A new federal report blames a combination of problems for a mysterious and dramatic disappearance of U.S. honeybees since 2006.
The intertwined factors cited include a parasitic mite, multiple viruses, bacteria, poor nutrition, genetics, habitat loss and pesticides.

The multiple causes make it harder to do something about what’s called colony collapse disorder, experts say. The disorder has caused as much as one-third of the nation’s bees to just disappear each winter since 2006.

Bees, especially honeybees, are needed to pollinate crops.

The federal report, issued Thursday by the Agriculture Department and the Environmental Protection Agency, said the biggest culprit is the parasitic mite varroa destructor, calling it “the single most detrimental pest of honeybees.”

The problem has also hit bee colonies in Europe, where regulators are considering a ban on a type of pesticides known as neonicotinoids that some environmental groups blame for the bee collapse. The U.S. report cites pesticides, but near the bottom of the list of factors. And federal officials and researchers advising them said the science doesn’t justify a ban of the pesticides yet.

May Berenbaum, a top bee researcher from the University of Illinois, said in an interview that she was “extremely dubious” that banning the pesticide would have any effect on bee health. She participated in a large conference of scientists that the government brought together last year to figure out what’s going on, and the new report is the result of that conference.

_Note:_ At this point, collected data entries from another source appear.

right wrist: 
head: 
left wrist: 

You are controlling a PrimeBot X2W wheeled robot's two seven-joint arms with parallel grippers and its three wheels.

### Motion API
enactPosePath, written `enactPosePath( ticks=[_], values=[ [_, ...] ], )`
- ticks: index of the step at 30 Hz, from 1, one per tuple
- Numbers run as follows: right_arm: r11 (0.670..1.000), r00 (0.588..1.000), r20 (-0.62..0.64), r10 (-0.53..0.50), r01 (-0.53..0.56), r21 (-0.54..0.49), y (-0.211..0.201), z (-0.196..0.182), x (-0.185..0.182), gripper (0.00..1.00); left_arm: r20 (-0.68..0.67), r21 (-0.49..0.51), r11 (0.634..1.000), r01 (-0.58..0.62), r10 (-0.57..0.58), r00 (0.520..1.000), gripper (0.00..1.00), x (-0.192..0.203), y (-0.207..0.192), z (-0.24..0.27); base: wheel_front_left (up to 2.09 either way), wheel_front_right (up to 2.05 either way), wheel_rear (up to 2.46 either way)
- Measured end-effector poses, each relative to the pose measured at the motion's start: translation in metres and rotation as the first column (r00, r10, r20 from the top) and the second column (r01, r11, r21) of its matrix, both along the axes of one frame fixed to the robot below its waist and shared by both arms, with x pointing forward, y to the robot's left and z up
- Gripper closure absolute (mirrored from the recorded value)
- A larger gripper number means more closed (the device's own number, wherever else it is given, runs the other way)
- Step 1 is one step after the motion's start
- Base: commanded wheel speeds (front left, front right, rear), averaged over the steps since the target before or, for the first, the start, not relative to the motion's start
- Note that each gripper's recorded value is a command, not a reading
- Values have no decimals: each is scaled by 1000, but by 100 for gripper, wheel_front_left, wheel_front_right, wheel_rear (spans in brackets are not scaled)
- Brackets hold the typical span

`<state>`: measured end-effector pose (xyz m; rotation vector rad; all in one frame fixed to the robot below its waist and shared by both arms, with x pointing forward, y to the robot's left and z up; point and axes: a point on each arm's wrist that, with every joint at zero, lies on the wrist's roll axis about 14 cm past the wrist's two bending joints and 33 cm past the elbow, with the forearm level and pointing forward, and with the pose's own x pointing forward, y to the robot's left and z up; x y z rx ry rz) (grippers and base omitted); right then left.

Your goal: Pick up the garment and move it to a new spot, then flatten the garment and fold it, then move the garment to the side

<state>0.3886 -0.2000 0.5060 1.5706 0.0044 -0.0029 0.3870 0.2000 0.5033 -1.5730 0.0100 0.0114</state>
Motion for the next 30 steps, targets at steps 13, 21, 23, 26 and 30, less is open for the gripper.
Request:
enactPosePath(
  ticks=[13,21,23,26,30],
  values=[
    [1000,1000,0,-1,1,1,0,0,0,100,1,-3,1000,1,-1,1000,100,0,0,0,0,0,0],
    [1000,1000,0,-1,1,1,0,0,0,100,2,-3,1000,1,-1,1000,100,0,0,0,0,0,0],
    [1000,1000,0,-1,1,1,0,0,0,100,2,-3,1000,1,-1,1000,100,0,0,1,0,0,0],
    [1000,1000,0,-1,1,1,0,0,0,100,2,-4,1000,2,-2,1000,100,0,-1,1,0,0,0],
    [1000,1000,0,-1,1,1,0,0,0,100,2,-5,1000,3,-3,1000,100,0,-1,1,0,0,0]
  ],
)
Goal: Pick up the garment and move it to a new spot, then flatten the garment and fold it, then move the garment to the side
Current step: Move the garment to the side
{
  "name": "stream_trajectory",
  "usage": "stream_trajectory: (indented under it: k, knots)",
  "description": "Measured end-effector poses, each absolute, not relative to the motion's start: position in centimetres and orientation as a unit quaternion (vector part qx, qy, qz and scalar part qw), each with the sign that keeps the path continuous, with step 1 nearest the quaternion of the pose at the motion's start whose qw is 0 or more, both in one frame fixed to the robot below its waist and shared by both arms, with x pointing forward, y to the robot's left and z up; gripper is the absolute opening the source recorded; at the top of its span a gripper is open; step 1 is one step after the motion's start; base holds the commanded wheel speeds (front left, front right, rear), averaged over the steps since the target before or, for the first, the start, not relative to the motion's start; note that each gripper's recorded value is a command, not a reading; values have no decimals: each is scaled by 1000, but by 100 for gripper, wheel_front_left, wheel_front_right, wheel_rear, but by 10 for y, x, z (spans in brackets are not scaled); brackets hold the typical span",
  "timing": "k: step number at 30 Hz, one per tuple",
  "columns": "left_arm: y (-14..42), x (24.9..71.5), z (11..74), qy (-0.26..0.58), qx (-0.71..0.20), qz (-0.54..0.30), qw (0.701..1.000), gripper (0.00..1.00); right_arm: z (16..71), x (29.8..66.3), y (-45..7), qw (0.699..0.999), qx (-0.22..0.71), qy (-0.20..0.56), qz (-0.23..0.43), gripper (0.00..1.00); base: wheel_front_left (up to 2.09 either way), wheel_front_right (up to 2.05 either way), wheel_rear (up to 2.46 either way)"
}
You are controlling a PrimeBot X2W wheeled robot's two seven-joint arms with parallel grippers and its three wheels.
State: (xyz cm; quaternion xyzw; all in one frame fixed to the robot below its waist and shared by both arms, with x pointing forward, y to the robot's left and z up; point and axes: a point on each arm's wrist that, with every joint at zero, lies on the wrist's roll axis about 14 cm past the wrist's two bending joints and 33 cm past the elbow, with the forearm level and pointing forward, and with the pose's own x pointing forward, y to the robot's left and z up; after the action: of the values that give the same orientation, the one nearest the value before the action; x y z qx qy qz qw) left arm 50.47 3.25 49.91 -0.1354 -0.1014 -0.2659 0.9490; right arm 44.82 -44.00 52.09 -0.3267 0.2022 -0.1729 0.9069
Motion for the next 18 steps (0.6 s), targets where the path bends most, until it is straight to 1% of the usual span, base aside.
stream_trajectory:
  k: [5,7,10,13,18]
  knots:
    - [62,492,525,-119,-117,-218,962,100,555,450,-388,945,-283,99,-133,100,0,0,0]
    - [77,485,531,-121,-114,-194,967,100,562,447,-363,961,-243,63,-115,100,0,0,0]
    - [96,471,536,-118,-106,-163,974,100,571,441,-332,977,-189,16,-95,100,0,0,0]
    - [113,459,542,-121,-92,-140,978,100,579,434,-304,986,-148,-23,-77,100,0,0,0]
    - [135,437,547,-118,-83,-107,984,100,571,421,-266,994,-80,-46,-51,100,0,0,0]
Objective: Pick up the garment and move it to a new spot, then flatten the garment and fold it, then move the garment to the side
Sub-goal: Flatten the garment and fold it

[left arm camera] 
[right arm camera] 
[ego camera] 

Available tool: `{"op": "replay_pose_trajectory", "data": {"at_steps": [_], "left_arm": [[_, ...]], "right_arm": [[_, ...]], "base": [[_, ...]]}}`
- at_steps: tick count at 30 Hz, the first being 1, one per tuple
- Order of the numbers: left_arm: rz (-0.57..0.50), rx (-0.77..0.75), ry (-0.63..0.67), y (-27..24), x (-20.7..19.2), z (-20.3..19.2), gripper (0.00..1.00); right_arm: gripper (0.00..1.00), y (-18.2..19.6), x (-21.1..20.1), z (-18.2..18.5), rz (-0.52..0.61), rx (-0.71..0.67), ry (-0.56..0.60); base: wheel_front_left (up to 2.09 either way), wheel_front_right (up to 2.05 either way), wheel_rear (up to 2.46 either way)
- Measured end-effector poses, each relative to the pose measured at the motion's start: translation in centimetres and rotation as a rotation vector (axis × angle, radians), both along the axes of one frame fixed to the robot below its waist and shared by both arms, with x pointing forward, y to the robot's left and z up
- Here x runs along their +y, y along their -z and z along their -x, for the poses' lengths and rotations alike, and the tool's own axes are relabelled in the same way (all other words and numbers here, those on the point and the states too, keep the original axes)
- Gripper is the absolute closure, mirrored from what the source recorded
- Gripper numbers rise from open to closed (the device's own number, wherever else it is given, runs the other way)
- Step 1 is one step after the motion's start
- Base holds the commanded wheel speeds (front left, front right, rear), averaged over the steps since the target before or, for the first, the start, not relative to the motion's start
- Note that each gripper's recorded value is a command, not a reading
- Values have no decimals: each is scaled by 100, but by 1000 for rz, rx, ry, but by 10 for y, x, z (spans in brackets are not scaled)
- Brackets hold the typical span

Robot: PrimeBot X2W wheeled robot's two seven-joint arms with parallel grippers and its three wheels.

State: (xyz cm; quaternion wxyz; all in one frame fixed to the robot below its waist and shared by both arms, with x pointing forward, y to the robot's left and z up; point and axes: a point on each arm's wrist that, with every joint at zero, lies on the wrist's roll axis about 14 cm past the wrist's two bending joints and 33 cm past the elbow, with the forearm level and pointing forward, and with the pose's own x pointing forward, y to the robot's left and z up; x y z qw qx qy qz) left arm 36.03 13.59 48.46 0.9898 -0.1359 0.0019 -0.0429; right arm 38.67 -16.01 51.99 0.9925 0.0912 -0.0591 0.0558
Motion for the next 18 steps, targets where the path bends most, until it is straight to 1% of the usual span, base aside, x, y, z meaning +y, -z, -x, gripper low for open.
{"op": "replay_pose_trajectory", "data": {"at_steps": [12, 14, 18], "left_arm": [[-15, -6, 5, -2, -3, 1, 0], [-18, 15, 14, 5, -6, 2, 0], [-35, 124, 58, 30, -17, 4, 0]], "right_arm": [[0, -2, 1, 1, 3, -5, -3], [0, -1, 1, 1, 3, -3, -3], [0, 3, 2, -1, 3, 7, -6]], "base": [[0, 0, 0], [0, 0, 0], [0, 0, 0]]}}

Berenbaum said more than 100 different chemicals – not just the pesticides that may be banned in Europe – have been found in bee colonies. Scientists find it hard to calculate how they react in different dosages and at different combinations, she said.

Some of these chemicals harm the immune systems of bees or amplify viruses, said Penn State University bee expert Diana Cox-Foster.

At a news conference Thursday, Sonny Ramaswamy, a top USDA official, said the scientific consensus is that there are multiple factors “and you can’t parse any one out to be the smoking gun.”

USDA bee researcher Jeff Pettis also cited modern farming practices that often leave little forage area for bees.

Dave Gaulson of the University of Stirling in Scotland, who conducted a study last year that implicated the chemical, said he can’t disagree with the overall conclusions of the U.S. government report. However, he said it could have emphasized pesticides more.

The environmental group, Pesticide Action Network North America blasted the federal government for not following Europe’s lead in looking at a ban of certain pesticides.

Pollinators, like honeybees, are crucial to the U.S. food supply. About $30 billion a year in agriculture depends on their health, said Ramaswamy.

Besides making honey, honeybees pollinate more than 90 flowering crops. Among them are a variety of fruits and vegetables: apples, nuts, avocados, soybeans, asparagus, broccoli, citrus fruit and cranberries. About one-third of the human diet comes from insect-pollinated plants, and the honeybee is responsible for 80 percent of that pollination.

“It affects virtually every American whether they realize it or not,” said EPA acting administrator Bob Perciasepe.

Zac Browning, a fourth-generation commercial beekeeper who has hives in Idaho, North Dakota and California, said the nation is “on the brink” of not having enough bees to pollinate its crops.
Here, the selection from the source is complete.